• **Task brief**:
Pictures in the records below must be left out. Return exactly the lines from the line with "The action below" to the line with "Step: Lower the", both included.

Records drawn from a dataset:
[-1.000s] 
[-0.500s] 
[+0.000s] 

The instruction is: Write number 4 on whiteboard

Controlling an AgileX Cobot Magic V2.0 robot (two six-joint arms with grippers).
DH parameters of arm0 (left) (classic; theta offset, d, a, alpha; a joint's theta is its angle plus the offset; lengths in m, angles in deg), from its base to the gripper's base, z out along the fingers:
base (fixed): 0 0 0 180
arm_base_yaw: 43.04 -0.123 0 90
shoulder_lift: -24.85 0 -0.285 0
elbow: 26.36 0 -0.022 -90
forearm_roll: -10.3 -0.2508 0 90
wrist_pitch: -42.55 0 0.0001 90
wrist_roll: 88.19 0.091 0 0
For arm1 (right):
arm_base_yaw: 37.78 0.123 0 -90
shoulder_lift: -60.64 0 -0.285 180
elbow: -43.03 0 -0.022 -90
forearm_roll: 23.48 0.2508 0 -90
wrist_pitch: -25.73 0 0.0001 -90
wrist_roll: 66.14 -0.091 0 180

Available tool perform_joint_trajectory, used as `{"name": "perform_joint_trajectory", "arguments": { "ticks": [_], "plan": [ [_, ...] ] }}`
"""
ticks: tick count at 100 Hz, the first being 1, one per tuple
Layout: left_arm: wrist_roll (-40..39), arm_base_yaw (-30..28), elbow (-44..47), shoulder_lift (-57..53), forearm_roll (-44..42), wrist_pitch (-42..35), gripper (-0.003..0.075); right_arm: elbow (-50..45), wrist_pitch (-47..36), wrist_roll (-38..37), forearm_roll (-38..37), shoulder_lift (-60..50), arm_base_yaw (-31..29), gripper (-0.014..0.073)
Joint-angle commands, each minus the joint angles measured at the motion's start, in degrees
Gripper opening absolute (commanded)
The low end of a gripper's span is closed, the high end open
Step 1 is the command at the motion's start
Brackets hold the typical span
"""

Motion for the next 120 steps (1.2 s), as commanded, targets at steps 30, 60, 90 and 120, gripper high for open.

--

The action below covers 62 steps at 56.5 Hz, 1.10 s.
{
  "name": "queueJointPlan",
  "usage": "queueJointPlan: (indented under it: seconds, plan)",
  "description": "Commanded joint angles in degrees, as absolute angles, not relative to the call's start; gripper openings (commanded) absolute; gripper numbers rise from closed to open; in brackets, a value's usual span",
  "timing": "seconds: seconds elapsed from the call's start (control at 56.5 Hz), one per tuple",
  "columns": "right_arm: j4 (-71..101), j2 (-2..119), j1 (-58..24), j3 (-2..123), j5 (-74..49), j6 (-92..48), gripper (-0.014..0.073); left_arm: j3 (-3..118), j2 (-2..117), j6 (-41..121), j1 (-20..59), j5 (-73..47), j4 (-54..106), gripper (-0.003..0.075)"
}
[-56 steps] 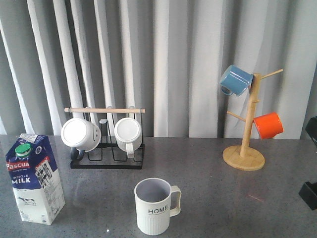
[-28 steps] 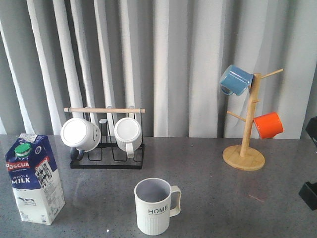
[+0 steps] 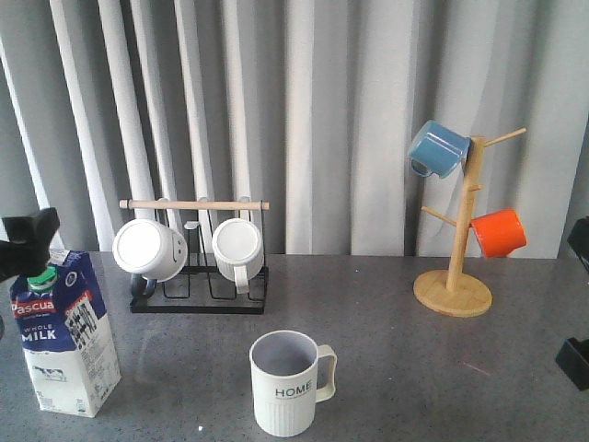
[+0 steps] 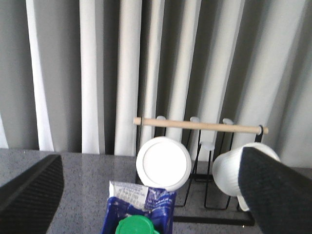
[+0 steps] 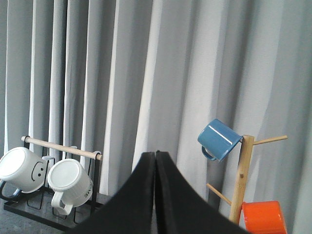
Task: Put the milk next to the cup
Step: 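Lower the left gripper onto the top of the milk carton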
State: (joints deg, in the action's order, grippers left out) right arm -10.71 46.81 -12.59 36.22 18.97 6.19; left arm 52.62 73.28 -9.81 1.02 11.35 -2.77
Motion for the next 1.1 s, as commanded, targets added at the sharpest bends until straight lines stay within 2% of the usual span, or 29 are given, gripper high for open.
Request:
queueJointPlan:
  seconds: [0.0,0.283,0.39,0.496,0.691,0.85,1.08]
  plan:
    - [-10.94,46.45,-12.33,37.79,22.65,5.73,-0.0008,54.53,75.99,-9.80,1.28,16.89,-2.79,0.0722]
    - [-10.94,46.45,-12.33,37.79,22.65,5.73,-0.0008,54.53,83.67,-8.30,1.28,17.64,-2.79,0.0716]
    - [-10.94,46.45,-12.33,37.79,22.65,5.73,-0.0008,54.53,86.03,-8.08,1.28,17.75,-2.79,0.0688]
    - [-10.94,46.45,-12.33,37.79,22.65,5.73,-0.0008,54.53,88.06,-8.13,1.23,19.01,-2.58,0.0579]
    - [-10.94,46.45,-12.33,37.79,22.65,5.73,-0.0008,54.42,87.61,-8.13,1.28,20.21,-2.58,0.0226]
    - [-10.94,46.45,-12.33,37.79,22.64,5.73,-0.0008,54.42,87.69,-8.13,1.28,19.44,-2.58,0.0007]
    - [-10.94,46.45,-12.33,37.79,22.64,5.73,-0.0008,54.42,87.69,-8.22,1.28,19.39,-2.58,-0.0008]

• **Response**:
The action below covers 62 steps at 56.5 Hz, 1.10 s.
{
  "name": "queueJointPlan",
  "usage": "queueJointPlan: (indented under it: seconds, plan)",
  "description": "Commanded joint angles in degrees, as absolute angles, not relative to the call's start; gripper openings (commanded) absolute; gripper numbers rise from closed to open; in brackets, a value's usual span",
  "timing": "seconds: seconds elapsed from the call's start (control at 56.5 Hz), one per tuple",
  "columns": "right_arm: j4 (-71..101), j2 (-2..119), j1 (-58..24), j3 (-2..123), j5 (-74..49), j6 (-92..48), gripper (-0.014..0.073); left_arm: j3 (-3..118), j2 (-2..117), j6 (-41..121), j1 (-20..59), j5 (-73..47), j4 (-54..106), gripper (-0.003..0.075)"
}
[-56 steps] 
[-28 steps] 
[+0 steps] 
[+0 steps] 
[+0 steps] 
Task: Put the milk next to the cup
Step: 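Lower the left gripper onto the top of the milk carton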

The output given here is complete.